# Stopped at 90??



## Ffbernstein17 (Jun 10, 2017)

Hey!
I have heard that with registry when you take it, you usually passed if you get stopped at 70 questions... I got stopped at 90, is this a pass or fail usually? Anyone else get stopped at this number? Some people said when harder questions get thrown in there you are doing good, I got a couple harder ones towards the end... Nervous!


----------



## StCEMT (Jun 10, 2017)

It's either. There is no use trying to predict what number you stopped at means for your chance of success, you can pass/fail at 70 just as easily as you can pass/fail at 120 or anything in between.


----------



## hometownmedic5 (Jun 10, 2017)

If you compile enough statistical data(and several websites, message boards etc aim to do that), you can draw a few rudimentary conclusions. 

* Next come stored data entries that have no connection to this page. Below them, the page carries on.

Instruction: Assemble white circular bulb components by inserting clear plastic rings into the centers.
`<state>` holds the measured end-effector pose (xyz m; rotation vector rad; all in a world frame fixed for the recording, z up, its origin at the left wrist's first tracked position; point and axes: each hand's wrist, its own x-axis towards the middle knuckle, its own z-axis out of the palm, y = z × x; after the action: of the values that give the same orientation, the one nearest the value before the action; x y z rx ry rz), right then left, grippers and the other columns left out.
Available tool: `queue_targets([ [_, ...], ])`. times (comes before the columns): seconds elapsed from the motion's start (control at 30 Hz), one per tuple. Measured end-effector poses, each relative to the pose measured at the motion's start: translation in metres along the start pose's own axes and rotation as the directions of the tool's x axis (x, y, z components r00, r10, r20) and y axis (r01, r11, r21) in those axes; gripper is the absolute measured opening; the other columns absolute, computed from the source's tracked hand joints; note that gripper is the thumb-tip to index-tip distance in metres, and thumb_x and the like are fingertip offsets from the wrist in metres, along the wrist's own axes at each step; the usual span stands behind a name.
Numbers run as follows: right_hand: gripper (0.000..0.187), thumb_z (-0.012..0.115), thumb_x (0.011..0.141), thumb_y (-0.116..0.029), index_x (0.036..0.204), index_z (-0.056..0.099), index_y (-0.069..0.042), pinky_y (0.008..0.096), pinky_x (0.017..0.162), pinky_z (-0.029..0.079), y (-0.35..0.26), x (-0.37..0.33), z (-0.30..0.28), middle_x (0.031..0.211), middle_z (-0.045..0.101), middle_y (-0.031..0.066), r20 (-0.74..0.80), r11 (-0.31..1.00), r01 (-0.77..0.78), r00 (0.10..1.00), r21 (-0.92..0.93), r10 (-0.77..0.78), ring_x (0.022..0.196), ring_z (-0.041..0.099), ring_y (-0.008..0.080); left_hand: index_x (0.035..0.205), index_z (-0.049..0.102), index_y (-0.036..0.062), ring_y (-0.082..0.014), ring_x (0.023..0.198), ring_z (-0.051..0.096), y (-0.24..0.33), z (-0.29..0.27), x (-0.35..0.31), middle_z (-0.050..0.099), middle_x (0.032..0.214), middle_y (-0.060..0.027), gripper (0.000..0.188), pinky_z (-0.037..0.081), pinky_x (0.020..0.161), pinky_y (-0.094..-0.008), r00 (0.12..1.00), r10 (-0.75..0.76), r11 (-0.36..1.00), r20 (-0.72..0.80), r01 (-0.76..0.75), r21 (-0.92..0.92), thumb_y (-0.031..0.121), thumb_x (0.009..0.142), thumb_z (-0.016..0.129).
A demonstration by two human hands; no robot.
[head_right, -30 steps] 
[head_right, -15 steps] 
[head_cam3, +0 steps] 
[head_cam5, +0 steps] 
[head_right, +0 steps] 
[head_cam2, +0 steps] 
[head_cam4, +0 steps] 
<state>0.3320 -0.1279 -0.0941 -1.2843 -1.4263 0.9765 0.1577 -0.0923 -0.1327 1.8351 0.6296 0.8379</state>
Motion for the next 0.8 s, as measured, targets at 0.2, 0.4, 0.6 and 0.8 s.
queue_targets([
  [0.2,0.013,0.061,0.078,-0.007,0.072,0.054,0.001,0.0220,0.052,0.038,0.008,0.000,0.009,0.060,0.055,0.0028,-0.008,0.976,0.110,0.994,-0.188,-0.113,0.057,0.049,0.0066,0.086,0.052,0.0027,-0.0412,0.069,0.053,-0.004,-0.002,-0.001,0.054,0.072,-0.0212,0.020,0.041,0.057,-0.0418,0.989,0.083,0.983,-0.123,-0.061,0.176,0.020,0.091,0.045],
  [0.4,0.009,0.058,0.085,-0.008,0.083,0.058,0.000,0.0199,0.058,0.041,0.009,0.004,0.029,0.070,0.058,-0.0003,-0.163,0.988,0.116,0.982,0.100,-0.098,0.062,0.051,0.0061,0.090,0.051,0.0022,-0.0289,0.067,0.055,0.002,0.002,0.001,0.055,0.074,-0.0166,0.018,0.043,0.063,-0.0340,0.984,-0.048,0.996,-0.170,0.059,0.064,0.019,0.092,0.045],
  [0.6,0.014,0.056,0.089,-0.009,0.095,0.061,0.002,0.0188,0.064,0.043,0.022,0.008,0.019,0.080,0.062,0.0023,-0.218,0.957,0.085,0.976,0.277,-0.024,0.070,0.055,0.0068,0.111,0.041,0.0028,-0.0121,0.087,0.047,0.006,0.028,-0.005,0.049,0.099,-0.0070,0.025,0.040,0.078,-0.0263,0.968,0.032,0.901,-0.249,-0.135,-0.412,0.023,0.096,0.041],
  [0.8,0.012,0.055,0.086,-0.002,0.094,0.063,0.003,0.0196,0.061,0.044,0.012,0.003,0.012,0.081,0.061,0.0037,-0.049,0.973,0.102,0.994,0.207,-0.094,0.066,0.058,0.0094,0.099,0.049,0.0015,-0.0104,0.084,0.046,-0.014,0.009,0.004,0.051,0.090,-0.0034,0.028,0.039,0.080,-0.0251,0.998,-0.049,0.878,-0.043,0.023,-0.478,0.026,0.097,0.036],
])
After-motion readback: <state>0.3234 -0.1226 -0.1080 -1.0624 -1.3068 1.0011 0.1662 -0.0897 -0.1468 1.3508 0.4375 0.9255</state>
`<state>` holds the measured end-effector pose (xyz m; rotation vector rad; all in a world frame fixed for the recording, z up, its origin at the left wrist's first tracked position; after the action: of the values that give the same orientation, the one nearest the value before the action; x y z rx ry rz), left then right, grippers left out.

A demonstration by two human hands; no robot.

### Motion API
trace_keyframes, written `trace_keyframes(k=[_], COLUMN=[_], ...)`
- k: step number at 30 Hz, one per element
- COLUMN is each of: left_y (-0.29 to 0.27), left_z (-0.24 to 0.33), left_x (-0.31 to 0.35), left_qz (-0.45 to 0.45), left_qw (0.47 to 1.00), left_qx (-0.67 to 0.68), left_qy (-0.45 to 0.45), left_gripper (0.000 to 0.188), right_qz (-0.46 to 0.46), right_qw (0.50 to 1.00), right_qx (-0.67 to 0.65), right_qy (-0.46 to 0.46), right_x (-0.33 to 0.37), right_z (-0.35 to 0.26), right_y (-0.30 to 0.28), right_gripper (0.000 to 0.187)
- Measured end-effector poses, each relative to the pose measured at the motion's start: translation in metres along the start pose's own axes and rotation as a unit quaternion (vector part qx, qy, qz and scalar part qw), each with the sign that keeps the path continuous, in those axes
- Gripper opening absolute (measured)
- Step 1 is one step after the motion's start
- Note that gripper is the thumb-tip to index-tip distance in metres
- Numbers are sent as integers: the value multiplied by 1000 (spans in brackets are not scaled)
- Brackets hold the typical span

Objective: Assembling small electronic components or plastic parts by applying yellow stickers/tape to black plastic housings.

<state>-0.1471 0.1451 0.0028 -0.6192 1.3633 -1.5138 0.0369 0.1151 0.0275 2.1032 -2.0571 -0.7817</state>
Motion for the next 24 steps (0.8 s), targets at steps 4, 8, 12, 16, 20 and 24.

You have to demonstrate minimum competentcy to pass. I don't recall the exact percentage, but let's say 80 is correct. Once you have answered 80% of the questions asked correctly, you're done. There's no point in continuing to feed you questions. 

At or near the minimum, the overwhelming likelihood is a pass, with a minor chance you bombed it so badly even if you went the distance, you couldn't rehabilitate your score. On the other end(going the distance), the likelihood is you failed by virtue of the fact that you haven't yet been able to demonstrate competency. Right in the middle is anybodies guess. It could go either way without any ability to predict the outcome. 

However, anything is possible. People fail at 70 and pass at 120 everyday. Trying to pin down an exact breakdown of passing/failing is like trying to nail jello to the wall.


----------



## NomadicMedic (Jun 10, 2017)

Nope. Not true. The CBT is designed to assess baseline competence in several areas and there is absolutely no way to correlate a number of questions with a passing or failing score. You can get 120 questions and fail. You can get 120 questions and pass. You can get 70 questions and either pass or fail... or any number in between. You may pass several areas and then bomb one or two. The CBT will attempt to probe your knowledge to determine your threshold. (Thus the "below passing" or "near passing" comments that come with the letter to unsuccessful candidates) And, there is no percentage of "correct questions". It's figured with a competency algorithm based on the difficulty of each question. 

We explain the methodology of this test over and over and over and it still falls on deaf ears.


----------



## hometownmedic5 (Jun 10, 2017)

I have no intention of arguing semantics. The test asks you questions in a category until you demonstrate competency(get enough questions right to give the computer a certain confidence level) across all categories. While it's not as simple as xx of xx questions, it's not particle physics complicated either. Once you demonstrate competency, you're done. 

In terms of total number of questions, while not iron clad, there is absolutely a general correlation between total questions and success rates. We even track these stats right here:
https://emtlife.com/threads/post-the-your-test-stopped-at-and-if-you-passed-failed.6919/


----------